#### Your objective:
Reproduce all the material verbatim, down to the last line.

#### Exercise data:

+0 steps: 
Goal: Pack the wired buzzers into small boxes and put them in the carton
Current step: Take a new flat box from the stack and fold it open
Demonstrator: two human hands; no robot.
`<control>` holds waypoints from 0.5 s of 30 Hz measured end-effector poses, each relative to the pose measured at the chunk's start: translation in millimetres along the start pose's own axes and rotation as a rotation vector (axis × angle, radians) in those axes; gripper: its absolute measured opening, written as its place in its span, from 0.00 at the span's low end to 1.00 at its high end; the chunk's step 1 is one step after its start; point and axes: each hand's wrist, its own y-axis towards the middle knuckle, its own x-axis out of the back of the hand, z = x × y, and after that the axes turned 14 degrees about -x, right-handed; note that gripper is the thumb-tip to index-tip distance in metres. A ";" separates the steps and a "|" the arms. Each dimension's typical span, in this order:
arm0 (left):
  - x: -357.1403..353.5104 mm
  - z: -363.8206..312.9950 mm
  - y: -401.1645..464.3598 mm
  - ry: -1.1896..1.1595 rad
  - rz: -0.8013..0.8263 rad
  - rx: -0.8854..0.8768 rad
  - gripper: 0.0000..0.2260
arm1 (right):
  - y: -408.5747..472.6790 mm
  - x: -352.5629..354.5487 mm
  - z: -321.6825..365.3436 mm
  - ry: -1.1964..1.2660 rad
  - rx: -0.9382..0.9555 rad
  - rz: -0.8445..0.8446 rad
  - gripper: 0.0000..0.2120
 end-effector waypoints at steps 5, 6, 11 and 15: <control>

#### Solution:
+0 steps: 
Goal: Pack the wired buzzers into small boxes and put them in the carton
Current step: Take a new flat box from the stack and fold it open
Demonstrator: two human hands; no robot.
`<control>` holds waypoints from 0.5 s of 30 Hz measured end-effector poses, each relative to the pose measured at the chunk's start: translation in millimetres along the start pose's own axes and rotation as a rotation vector (axis × angle, radians) in those axes; gripper: its absolute measured opening, written as its place in its span, from 0.00 at the span's low end to 1.00 at its high end; the chunk's step 1 is one step after its start; point and axes: each hand's wrist, its own y-axis towards the middle knuckle, its own x-axis out of the back of the hand, z = x × y, and after that the axes turned 14 degrees about -x, right-handed; note that gripper is the thumb-tip to index-tip distance in metres. A ";" separates the steps and a "|" the arms. Each dimension's typical span, in this order:
arm0 (left):
  - x: -357.1403..353.5104 mm
  - z: -363.8206..312.9950 mm
  - y: -401.1645..464.3598 mm
  - ry: -1.1896..1.1595 rad
  - rz: -0.8013..0.8263 rad
  - rx: -0.8854..0.8768 rad
  - gripper: 0.0000..0.2260
arm1 (right):
  - y: -408.5747..472.6790 mm
  - x: -352.5629..354.5487 mm
  - z: -321.6825..365.3436 mm
  - ry: -1.1964..1.2660 rad
  - rx: -0.9382..0.9555 rad
  - rz: -0.8445..0.8446 rad
  - gripper: 0.0000..0.2120
 end-effector waypoints at steps 5, 6, 11 and 15: <control>

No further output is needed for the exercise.